A leitura daqueles numa perspectiva literária talvez devolvesse um perfil mais assertivo de Jesus e da sua doutrina, propondo uma metodologia inversa: relê-los como textos comuns, sem a carga mítica. E, idealmente, fazer outro tanto com evangelhos apócrifos, e demais textos do Novo Testamento. É que a tendência é integrar conhecimento, ou sem qualquer questionamento, ou sem a distanciação que permita colocar questões inocentes, como por exemplo: pouco antes da sua detenção, Jesus afasta-se dos apóstolos para orar; chega a interromper a oração para dar uma reprimenda aos apóstolos, porque adormeceram. Quem o ouviu dizer “Pai, afasta de mim esse cálice!”, etc.? Como tomaram conhecimento do conteúdo da sua prece, se foi imediatamente preso e nunca mais esteve com nenhum deles em vida?

Os intensos debates sobre se é o Espiritismo cristão, ou não, talvez ganhassem em assertividade com este método, porque, tal como é clara a divergência entre o que Jesus terá dito na passagem supracitada, e o que Paulo de Tarso escreveu, se aclarariam porventura outras diferenças entre as narrativas dos evangelistas, e a do inventor do Cristianismo e promotor dos fundamentos da Igreja.

Retome-se a afirmação Sede meus imitadores, como eu o sou de Cristo. Paulo de Tarso auto proclama-se intermediário e representante do Cristo por si edificado, arvorando-se ao exemplo atingível pelos cristãos. Ou seja: ele está acima de todos, pois que capacitado para imitar Cristo diretamente, enquanto os demais terão de o imitar a ele.

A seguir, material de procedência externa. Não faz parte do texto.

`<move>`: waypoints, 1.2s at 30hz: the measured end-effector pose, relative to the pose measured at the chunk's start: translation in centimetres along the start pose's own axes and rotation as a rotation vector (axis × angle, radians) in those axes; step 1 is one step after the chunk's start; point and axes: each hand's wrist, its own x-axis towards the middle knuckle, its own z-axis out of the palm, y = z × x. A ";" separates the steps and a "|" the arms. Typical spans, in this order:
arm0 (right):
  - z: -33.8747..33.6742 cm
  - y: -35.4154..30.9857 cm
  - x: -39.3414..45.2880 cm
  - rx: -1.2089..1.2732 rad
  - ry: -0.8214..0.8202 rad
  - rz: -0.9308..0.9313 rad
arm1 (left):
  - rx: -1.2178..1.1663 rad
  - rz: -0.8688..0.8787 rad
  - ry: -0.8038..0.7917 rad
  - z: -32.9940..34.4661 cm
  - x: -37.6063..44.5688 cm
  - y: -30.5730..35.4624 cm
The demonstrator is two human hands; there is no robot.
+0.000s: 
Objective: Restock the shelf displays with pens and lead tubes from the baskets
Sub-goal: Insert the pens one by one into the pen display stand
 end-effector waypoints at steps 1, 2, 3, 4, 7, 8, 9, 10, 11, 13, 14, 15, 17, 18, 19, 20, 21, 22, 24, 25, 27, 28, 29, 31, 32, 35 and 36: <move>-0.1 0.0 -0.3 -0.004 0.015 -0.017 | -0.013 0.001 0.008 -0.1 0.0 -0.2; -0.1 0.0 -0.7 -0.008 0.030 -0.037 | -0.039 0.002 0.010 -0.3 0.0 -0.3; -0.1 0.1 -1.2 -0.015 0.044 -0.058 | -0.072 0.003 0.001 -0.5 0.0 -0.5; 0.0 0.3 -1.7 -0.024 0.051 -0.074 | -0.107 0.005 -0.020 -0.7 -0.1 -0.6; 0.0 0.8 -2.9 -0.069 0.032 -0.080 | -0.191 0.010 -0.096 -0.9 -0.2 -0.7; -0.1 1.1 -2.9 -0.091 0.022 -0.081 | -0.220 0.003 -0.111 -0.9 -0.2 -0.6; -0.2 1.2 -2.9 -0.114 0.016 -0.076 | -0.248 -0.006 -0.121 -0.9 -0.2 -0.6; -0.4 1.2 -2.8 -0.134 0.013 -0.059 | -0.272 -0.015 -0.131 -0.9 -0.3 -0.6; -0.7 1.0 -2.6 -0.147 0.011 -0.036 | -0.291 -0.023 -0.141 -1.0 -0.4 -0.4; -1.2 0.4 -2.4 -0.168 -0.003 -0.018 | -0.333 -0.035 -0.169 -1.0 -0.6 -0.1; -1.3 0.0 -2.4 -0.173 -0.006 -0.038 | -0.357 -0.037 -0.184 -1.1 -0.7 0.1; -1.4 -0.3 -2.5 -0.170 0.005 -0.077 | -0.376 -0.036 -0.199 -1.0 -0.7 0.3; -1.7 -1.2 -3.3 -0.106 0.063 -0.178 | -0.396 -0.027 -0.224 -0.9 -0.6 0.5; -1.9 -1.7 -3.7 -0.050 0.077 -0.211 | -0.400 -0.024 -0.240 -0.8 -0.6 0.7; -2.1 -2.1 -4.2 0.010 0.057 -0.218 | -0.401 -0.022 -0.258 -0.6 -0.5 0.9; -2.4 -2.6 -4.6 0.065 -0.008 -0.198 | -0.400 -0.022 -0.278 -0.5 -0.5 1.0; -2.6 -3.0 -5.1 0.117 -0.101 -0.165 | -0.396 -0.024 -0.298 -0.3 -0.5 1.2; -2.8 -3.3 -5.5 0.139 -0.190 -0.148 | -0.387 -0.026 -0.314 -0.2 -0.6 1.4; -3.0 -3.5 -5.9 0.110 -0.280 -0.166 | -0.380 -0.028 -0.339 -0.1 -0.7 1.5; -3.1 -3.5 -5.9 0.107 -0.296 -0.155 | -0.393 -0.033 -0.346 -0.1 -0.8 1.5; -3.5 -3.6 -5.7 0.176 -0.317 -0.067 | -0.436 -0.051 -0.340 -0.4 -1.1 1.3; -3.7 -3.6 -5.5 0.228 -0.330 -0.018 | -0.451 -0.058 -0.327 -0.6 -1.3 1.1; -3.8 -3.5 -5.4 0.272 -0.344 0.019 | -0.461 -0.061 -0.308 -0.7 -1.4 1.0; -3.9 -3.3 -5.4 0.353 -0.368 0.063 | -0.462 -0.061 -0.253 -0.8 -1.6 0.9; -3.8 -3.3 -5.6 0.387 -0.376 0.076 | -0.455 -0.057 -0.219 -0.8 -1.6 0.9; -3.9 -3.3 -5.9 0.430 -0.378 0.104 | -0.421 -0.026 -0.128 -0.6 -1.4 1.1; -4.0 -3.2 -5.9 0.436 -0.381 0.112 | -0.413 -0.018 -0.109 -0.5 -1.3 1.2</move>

Ou seja, Paulo de Tarso assume ser o modelo direto dos seguidores de Cristo. E entre o movimento espírita, muitos são os que cultuam Paulo de Tarso.

Do que acedemos sobre Jesus de Nazaré através dos evangelhos canónicos e apócrifos, nada indica que tivesse pretendido fundar uma religião, muito menos uma igreja. Afigura-se um reformista, e nunca se autoproclama o Cristo, ou o Messias, ou os textos canónicos e apócrifos induzem que não, pois, em rigor, a principal garantia de os pronunciamentos que contêm corresponderem às palavras de Jesus, é a crença. A alternativa racional é a forte probabilidade, com base na recorrência de pronunciamentos e episódios nos evangelhos canónicos e apócrifos.

O messianismo Judaico não se restringe ao domínio do religioso, abrangendo também o poder temporal, o carácter salvífico do messias é duplo, e se os adeptos do Judaísmo não estranham a ausência do Messias até hoje, poderá ser por parte substancial da questão ter sido resolvida com a fundação do Estado de Israel, e, legitimamente satisfeitos, muitos israelitas relevem a falta de essência messiânica entre os seus dirigentes, que se ocupam o mais possível em fazer aos palestinianos o que não gostaram que lhes fizessem. Mas o conceito é reproduzido nos dizeres atribuídos ao palestiniano que o Judaísmo não lê.

O mais certo é que Jesus nunca se tenha proclamado messias talvez menos por razões divinas do que seculares, ciente do conceito messiânico judaico ser diretamente conflitante com o facto da Judeia ser uma província do Império Romano. E também não seria impossível que os primeiros acólitos, cuja práxis era muito alinhada com o Judaísmo, não insistissem no aspeto messiânico de Jesus, porque, pragmaticamente, a missão tinha sido um fracasso, e o desfecho traumático. Partimos sempre do princípio de que os primeiros acólitos de Jesus não esmoreceram, como herdámos de milénios de condicionamento a ilusão de que Jesus foi famoso na sua época. O que a residual referência histórica contradiz. Jesus terá sido o fundador de uma pequena seita dissidente do Judaísmo. O ônus da implantação e difusão do cristianismo cabe à resiliência de apóstolos e seguidores, mas, sobretudo, ao protagonismo de Paulo de Tarso, e beneficia macabramente da perseguição movida aos cristãos pelo Império Romano, com os hediondos massacres a gerar externalidades na divulgação massiva e impactante de uma religião pela qual havia quem estivesse disposto a morrer. E para se ser cristão, nem era preciso ser hebreu, a contrário do Judaísmo.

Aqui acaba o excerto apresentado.